4. COMPENSATION-FRINGE BENEFITS. EMPLOYEE shall receive at least the
following additional benefits, which may be extended or increased, but not
reduced, by EMPLOYER:
(a) Vacation - EMPLOYEE shall be entitled to paid vacation of two (2) weeks
during the first two years of this Agreement, three (3) weeks during the third,
fourth and fifth years of this Agreement, and four (4) weeks during any
extension year of this Agreement. Unused vacation time may be accumulated from
year to year if unused. EMPLOYEE shall not be compensated for any unused
vacation time.
(b) Base Personal Leave - During each year of this Agreement, EMPLOYEE shall
receive ten (10) days paid personal leave, which shall not be accumulated from
year to year if unused.

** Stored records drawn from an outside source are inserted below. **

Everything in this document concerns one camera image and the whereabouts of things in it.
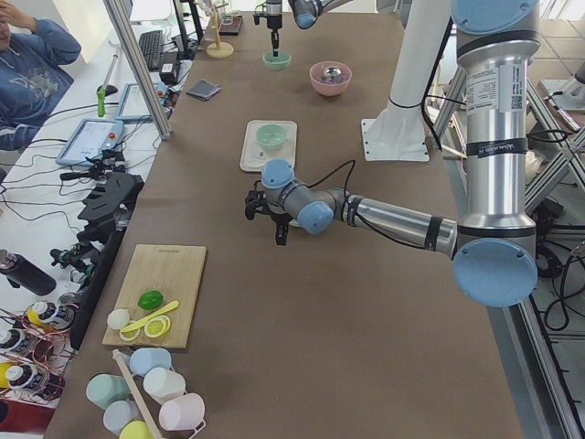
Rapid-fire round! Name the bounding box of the wooden cutting board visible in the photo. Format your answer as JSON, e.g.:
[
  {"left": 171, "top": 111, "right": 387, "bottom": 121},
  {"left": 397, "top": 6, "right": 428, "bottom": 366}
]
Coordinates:
[{"left": 102, "top": 244, "right": 207, "bottom": 349}]

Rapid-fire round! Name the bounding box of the black water bottle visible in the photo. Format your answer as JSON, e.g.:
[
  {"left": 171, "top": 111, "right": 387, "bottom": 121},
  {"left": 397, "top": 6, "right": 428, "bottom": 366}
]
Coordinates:
[{"left": 1, "top": 249, "right": 57, "bottom": 296}]

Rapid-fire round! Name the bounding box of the lemon slice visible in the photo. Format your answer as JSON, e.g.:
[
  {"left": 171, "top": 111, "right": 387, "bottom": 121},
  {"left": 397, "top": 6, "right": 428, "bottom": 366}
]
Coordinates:
[
  {"left": 119, "top": 327, "right": 141, "bottom": 342},
  {"left": 144, "top": 315, "right": 171, "bottom": 338}
]

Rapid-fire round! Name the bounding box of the aluminium frame post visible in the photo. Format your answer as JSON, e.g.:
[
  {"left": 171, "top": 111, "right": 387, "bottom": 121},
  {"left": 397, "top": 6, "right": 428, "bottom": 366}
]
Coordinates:
[{"left": 103, "top": 0, "right": 171, "bottom": 141}]

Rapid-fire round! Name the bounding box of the wooden cup tree stand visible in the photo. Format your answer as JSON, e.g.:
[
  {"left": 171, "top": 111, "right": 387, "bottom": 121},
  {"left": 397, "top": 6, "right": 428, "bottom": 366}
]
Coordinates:
[{"left": 204, "top": 1, "right": 234, "bottom": 59}]

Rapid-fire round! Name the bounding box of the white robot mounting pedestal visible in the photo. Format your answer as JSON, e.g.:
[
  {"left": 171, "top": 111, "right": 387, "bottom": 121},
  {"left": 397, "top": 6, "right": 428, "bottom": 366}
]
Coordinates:
[{"left": 362, "top": 0, "right": 452, "bottom": 162}]

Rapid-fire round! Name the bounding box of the green lime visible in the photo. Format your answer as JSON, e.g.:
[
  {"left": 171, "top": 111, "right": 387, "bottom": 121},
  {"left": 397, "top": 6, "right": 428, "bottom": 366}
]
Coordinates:
[{"left": 137, "top": 290, "right": 164, "bottom": 310}]

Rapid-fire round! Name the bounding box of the cream rabbit serving tray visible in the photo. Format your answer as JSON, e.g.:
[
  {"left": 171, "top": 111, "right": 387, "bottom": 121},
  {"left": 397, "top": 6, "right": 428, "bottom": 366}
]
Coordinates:
[{"left": 239, "top": 120, "right": 297, "bottom": 172}]

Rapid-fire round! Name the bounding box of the metal ice scoop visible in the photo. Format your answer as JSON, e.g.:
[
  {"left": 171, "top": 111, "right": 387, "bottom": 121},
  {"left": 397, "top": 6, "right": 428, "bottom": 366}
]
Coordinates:
[{"left": 321, "top": 66, "right": 343, "bottom": 82}]

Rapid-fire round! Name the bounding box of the teach pendant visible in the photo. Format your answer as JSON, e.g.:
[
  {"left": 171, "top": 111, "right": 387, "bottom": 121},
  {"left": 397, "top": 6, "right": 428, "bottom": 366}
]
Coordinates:
[
  {"left": 56, "top": 118, "right": 124, "bottom": 166},
  {"left": 115, "top": 82, "right": 172, "bottom": 123}
]

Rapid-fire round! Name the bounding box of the teach pendant near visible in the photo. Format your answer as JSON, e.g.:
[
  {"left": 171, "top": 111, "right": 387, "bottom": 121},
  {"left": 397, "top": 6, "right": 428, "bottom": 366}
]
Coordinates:
[{"left": 56, "top": 118, "right": 124, "bottom": 166}]

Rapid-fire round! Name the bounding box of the green handled tool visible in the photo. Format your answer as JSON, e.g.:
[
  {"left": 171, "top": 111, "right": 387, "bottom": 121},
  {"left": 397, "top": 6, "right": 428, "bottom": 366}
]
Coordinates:
[{"left": 96, "top": 43, "right": 122, "bottom": 118}]

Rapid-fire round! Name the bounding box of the black keyboard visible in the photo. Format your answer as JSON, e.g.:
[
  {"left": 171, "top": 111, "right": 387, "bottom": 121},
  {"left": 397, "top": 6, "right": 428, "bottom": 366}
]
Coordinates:
[{"left": 138, "top": 30, "right": 164, "bottom": 71}]

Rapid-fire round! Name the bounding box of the green bowl on tray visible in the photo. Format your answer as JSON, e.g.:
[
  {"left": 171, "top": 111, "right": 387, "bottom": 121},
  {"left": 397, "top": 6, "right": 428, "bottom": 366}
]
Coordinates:
[{"left": 255, "top": 123, "right": 288, "bottom": 152}]

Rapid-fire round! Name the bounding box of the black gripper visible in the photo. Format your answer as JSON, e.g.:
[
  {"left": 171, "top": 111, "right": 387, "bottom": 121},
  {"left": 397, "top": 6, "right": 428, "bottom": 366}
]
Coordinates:
[
  {"left": 269, "top": 210, "right": 293, "bottom": 245},
  {"left": 265, "top": 0, "right": 282, "bottom": 57}
]

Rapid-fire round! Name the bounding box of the teach pendant far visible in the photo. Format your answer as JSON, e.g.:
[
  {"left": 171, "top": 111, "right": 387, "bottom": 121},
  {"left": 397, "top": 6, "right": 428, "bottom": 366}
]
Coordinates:
[{"left": 115, "top": 82, "right": 172, "bottom": 123}]

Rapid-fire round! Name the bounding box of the pink bowl with ice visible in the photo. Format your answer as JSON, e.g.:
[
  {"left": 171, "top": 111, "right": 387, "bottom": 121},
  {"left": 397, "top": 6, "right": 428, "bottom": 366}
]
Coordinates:
[{"left": 309, "top": 60, "right": 353, "bottom": 97}]

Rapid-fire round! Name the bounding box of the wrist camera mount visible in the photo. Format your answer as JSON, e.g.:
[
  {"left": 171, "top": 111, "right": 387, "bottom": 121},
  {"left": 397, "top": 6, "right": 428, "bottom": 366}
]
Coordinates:
[
  {"left": 253, "top": 13, "right": 266, "bottom": 26},
  {"left": 244, "top": 180, "right": 271, "bottom": 220}
]

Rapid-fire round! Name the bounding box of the black tray with glasses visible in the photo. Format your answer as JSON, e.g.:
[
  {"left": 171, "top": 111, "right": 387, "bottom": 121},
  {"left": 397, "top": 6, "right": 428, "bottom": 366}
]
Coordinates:
[{"left": 219, "top": 16, "right": 242, "bottom": 36}]

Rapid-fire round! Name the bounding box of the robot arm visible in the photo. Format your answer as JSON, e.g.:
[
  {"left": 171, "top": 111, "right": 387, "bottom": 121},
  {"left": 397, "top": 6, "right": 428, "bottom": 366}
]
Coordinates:
[
  {"left": 253, "top": 0, "right": 350, "bottom": 56},
  {"left": 245, "top": 1, "right": 539, "bottom": 307}
]

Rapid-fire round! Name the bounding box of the yellow plastic knife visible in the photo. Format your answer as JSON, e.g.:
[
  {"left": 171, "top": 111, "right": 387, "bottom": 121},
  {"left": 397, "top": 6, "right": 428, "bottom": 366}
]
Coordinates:
[{"left": 121, "top": 300, "right": 180, "bottom": 332}]

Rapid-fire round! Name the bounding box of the folded grey cloth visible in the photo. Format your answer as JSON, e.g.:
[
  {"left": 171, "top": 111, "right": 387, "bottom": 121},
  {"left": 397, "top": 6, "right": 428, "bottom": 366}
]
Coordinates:
[{"left": 186, "top": 80, "right": 221, "bottom": 102}]

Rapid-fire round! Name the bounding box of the seated person blue hoodie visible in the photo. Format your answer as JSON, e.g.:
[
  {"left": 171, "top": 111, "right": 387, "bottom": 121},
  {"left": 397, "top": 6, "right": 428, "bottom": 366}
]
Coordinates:
[{"left": 1, "top": 1, "right": 81, "bottom": 151}]

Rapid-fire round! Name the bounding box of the white garlic bulb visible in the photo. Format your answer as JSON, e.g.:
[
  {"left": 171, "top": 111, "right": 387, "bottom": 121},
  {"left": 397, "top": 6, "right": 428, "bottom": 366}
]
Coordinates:
[{"left": 107, "top": 308, "right": 131, "bottom": 331}]

EMPLOYEE shall not be compensated for any unused
personal leave. "Personal leave" shall include sick leave, bereavement leave,
and all other personal time off, other than legal holidays in the State of
Nevada.
(c) Medical Insurance - At present, EMPLOYER does not have or offer any medical,
surgical, dental and/or hospitalization insurance. At such time as EMPLOYER
shall adopt any of such plans, EMPLOYEE shall be entitled to family coverage
thereunder, paid by the EMPLOYER.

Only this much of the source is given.